Long-time readers (for values of "long time" equal to "all the way back in February") will remember that I've been in the process of reading Bertrand Russell's A History of Western Philosophy for some time.

No, don't get your hopes up; I haven't finished it. (Though I am up to the section on modern philosophy, now.) There are still far too few times that I feel like picking up a dense, thick text.

But what, I asked myself, about a dense, thin text? So it was that I picked up Bertrand Russell's The Problems of Philosophy . It's a short book (only 160 pages), and I thought that a brief, quick and dirty overview of the main topics of philosophy would be interesting and useful.

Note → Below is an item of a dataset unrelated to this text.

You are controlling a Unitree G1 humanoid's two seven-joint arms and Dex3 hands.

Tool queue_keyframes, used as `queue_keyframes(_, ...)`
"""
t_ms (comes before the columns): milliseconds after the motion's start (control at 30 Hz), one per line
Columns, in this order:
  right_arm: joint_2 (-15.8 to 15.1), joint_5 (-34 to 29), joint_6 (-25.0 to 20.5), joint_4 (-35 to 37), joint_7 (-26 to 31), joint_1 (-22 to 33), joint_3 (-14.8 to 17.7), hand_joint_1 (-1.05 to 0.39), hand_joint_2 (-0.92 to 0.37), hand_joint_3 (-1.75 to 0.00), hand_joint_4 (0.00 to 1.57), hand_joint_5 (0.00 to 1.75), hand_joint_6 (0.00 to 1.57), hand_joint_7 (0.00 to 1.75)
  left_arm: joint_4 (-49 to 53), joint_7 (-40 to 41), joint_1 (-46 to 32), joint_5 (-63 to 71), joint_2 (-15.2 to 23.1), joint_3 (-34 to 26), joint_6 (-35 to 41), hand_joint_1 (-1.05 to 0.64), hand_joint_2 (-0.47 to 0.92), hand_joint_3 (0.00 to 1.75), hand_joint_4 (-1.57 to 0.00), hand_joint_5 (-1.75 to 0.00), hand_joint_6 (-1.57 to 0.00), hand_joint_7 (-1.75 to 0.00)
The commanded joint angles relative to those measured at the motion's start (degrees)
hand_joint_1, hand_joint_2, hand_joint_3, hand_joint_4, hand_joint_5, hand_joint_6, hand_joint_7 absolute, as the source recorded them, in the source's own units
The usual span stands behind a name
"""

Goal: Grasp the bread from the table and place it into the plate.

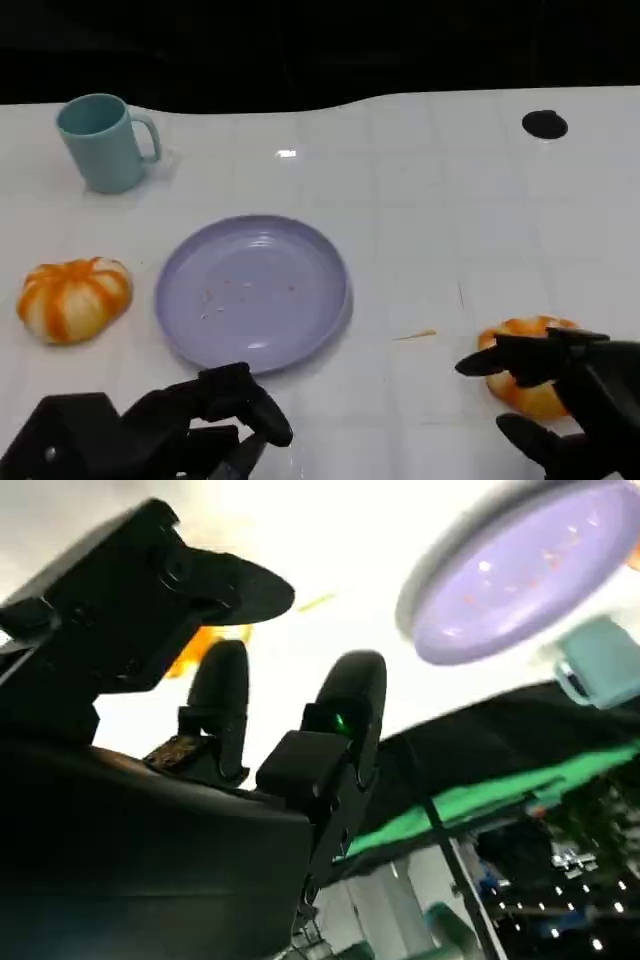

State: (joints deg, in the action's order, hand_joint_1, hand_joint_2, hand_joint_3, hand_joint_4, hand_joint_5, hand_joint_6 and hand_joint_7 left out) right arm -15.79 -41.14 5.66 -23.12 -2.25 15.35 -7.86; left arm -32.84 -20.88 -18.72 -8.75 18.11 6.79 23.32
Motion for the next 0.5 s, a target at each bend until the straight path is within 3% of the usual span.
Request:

So, I picked this up last week and started reading. The first chapter was on epistemology. The second chapter dealt instead with epistemology. The third chapter concerned itself with epistemology. The fourth chapter focused solely on epistemology.

About this time, my trained philosophical mind started to notice a pattern, and I flipped back to the table of contents, where I discovered that, sure enough, the entire book dealt with epistemology.

Well, my own fault for not reading the back cover copy, but I still think it's a damned misleading title. At any rate, though, it's a perfectly serviceable brief overview of epistemology. It's lucid and readable (qualities whose value should not be underestimated, as anyone who has attempted reading Kant will attest), and if it's perhaps overly breezy and casual... well, it's 160 pages, so how much precision and rigor can you expect?

This isn't an especially up-to-date (written around 1910) or thorough introduction to the subject of epistemology, but what it lacks in scholarly rigor it gains in readability. It's not required reading by any means, but it'd likely make a fine starting point for someone looking to start reading philosophy.